RECORDS FOR THIS EXERCISE:
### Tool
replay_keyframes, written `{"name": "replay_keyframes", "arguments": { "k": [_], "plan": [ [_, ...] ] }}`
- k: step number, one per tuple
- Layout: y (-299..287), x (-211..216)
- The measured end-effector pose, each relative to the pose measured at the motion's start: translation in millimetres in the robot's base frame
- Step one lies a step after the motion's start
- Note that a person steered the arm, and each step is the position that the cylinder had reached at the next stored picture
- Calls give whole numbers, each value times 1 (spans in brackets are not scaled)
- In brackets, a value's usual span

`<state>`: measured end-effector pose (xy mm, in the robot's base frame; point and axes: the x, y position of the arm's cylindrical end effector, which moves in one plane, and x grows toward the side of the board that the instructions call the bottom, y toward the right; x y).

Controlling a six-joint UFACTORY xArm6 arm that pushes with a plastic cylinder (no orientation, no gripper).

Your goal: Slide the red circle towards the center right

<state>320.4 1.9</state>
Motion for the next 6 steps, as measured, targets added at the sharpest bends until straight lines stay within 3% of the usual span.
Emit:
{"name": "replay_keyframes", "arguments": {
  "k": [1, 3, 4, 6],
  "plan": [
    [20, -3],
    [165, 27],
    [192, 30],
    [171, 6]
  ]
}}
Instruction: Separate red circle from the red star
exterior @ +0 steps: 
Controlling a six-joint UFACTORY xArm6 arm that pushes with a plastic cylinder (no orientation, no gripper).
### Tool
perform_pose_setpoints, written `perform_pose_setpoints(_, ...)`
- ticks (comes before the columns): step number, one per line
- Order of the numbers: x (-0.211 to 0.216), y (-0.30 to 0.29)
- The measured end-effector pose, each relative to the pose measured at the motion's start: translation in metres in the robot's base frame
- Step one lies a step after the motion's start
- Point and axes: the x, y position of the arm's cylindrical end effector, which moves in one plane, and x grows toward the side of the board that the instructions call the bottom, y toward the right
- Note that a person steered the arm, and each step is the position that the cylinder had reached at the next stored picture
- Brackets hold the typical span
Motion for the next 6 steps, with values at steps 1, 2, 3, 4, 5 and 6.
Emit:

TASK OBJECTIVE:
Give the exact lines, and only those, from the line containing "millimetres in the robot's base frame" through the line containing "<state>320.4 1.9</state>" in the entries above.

TASK ANSWER:
- The measured end-effector pose, each relative to the pose measured at the motion's start: translation in millimetres in the robot's base frame
- Step one lies a step after the motion's start
- Note that a person steered the arm, and each step is the position that the cylinder had reached at the next stored picture
- Calls give whole numbers, each value times 1 (spans in brackets are not scaled)
- In brackets, a value's usual span

`<state>`: measured end-effector pose (xy mm, in the robot's base frame; point and axes: the x, y position of the arm's cylindrical end effector, which moves in one plane, and x grows toward the side of the board that the instructions call the bottom, y toward the right; x y).

Controlling a six-joint UFACTORY xArm6 arm that pushes with a plastic cylinder (no orientation, no gripper).

Your goal: Slide the red circle towards the center right

<state>320.4 1.9</state>

The exercise output is complete.